Shanthi sits in the shade of a Neem tree beside an old church in Mullaitivu. She is a mother of two, husband-less, but not a widow. She works at a pre-school, and though she can only afford to pay her children’s school tuition every other month, she feeds them three times a day. “That’s what important,” she says. “We don’t need luxury.” A devout Christian, she possesses a deep resourcefulness, enriched from the reservoir of her faith, even as she speaks of her experience during the end of the war. “If we are still here speaking to you, it is because of God’s grace. Rounds went past us every day and one of them could have easily killed us. There was blood in the sand, no matter where we stepped, blood in the sand.”
Shanthi was born in Mannar in 1983 and lived most of her early years in a hostel after her parents passed away when she was six. In her twenties she worked as a secretary at a local NGO in Jaffna and met her husband Bala. After their marriage, they moved to Puthukudiyiruppu where Shanthi had her two children and began to work as a caregiver. While living in Puthukudiyiruppu in 2009, they became trapped in the final stages of the war and there seemed to be no escape from the killing. When Suthanthirapuram was marked as a safe zone, civilians moved to the area, only to be attacked by the government. “Safe zone or not, young or old,” Shanthi recalls, “the attacks were everywhere and people were dying everywhere.” Shells dropped straight into the bunkers. A father was killed as he changed the clothing of his deceased daughter. Others died from starvation. In those last months of the war, death had many horrific names.
In April, when the army moved into Mathalan, Shanthi and her family fled with thousands of other civilians. While travelling through the water to escape violence, Shanthi was separated from her husband.
She searched for him for two years, only to later discover he was married to someone else. “I thought it wouldn’t be right to contact him now, so I am just here,” she said, referring to her new life after the war. “It’s because of the war my family got parted.”
Without a network of family or relatives, she felt isolated but managed to find community with her church and the women in the area. Through their support, Shanthi was able to build a house of her own and find work as a preschool teacher. She is invested in the community and provides free tuition classes to children, and spends time with other women, who like her struggle in a post-war context. “We talk about our problems and how to solve them,” Shanthi says as she describes how she manages her household, rotating expenditures every month.

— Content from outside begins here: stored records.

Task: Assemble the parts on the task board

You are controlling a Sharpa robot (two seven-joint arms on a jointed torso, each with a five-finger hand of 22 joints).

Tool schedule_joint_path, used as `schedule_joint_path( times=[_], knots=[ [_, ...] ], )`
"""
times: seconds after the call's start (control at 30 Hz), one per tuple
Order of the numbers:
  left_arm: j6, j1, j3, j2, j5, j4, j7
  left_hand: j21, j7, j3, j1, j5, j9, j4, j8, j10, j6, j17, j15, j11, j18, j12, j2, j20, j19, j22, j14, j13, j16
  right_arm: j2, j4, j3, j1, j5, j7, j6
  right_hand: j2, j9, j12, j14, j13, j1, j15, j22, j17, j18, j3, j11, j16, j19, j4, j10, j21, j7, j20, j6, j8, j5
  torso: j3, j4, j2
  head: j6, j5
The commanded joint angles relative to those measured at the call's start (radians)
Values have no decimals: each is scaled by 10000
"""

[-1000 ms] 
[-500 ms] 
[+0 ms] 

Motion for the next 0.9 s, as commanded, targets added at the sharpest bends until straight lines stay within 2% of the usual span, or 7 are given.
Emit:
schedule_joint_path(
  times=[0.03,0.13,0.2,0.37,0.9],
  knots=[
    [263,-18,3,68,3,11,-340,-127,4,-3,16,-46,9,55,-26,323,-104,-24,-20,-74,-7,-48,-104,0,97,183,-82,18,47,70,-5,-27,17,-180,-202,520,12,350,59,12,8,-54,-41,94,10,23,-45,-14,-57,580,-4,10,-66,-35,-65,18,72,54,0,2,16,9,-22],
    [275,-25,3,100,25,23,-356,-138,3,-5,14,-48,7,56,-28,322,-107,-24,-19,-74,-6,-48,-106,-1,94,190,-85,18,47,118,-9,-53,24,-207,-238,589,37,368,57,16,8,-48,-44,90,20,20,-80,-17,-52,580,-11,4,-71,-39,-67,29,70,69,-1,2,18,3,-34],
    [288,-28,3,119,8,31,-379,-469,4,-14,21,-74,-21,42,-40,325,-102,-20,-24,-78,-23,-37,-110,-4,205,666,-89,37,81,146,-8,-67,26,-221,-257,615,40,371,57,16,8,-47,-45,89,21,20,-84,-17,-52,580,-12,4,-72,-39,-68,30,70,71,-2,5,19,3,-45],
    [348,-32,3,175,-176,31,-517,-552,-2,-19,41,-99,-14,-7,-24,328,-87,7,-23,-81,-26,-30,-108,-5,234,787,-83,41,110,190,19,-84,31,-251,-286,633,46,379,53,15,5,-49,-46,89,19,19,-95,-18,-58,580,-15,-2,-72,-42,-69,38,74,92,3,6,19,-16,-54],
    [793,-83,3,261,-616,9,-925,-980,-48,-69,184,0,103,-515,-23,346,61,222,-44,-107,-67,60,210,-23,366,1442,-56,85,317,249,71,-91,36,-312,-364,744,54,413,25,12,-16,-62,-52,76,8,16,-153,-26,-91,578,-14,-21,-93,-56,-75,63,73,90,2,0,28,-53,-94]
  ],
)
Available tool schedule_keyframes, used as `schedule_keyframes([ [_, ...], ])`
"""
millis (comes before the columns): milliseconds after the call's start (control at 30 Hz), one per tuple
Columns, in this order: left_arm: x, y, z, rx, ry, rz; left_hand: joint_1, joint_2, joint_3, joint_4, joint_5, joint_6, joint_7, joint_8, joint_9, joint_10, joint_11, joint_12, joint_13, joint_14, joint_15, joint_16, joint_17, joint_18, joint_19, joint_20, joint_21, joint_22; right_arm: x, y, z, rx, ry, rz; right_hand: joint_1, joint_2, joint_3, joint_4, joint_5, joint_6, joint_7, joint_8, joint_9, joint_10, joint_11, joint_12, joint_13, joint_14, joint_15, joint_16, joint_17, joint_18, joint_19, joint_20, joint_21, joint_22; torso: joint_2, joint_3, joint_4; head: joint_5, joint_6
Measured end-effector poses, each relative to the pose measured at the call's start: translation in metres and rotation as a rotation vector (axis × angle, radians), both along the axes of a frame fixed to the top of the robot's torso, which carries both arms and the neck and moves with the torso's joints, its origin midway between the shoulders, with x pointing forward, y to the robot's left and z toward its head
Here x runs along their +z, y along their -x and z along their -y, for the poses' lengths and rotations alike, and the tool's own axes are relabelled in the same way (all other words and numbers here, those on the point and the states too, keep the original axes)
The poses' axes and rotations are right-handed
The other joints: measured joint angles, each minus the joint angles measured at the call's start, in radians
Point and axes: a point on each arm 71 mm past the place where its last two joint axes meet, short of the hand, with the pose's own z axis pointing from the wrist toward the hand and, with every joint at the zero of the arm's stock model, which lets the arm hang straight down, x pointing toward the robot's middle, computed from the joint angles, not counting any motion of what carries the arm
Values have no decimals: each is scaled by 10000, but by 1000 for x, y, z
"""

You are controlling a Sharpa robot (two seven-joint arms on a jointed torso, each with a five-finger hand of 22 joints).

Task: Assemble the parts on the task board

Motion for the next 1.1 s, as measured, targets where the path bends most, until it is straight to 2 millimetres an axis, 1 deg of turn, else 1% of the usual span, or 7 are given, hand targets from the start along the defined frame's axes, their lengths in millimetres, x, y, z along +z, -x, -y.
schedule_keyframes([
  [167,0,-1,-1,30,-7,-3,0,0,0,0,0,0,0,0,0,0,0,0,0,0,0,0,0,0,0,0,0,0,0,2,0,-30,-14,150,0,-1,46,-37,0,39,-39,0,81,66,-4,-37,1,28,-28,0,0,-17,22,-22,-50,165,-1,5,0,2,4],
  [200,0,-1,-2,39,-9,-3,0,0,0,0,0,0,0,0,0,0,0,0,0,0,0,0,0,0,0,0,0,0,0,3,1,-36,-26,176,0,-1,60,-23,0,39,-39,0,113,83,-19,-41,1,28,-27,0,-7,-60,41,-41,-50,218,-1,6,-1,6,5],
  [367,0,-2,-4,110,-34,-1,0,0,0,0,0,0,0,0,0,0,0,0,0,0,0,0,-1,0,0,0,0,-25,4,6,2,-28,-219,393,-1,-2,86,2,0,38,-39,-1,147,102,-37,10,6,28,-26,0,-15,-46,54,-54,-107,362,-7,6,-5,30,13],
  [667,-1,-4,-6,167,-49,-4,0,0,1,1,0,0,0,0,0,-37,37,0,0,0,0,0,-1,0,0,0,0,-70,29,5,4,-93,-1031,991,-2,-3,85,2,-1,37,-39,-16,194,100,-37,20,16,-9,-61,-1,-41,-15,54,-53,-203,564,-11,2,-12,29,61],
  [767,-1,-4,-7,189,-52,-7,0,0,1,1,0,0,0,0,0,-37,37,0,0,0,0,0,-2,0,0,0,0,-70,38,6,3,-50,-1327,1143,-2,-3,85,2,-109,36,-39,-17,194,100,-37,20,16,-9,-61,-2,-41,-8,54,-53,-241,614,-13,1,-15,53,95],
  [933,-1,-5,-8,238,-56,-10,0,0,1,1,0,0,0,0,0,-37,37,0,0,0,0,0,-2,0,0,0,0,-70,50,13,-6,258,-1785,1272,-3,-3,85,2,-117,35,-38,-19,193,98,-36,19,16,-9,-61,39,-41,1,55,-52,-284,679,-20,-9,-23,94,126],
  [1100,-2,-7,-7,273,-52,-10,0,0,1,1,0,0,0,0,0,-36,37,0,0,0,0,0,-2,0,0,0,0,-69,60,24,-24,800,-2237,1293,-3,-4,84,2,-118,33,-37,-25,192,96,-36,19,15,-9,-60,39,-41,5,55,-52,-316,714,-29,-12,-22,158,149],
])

Determined to make changes in her community, Shanthi focuses on even the most basic human needs. “Water is the biggest problem to us,” she says, describing the lack of access to portable water. “We have seminars often at preschool that will go up to 6:30. After they finish, I can’t go take a bath and leave my kids at home. Also, people will talk if I go after that time.” Undaunted, Shanthi and her community members write to officials on this matter along with other pressing issues such as the lack of employment for marginalized women. Though the government officials only visit them during the election time, she remains faithful, steadfast in her belief in herself and in others. At the end of the war, she had witnessed unimaginable atrocities but also profound resilience and solidarity: “We dug bunkers together to protect ourselves. We went together to bathe because of the lack of water. People were united at that time, no matter the circumstances.”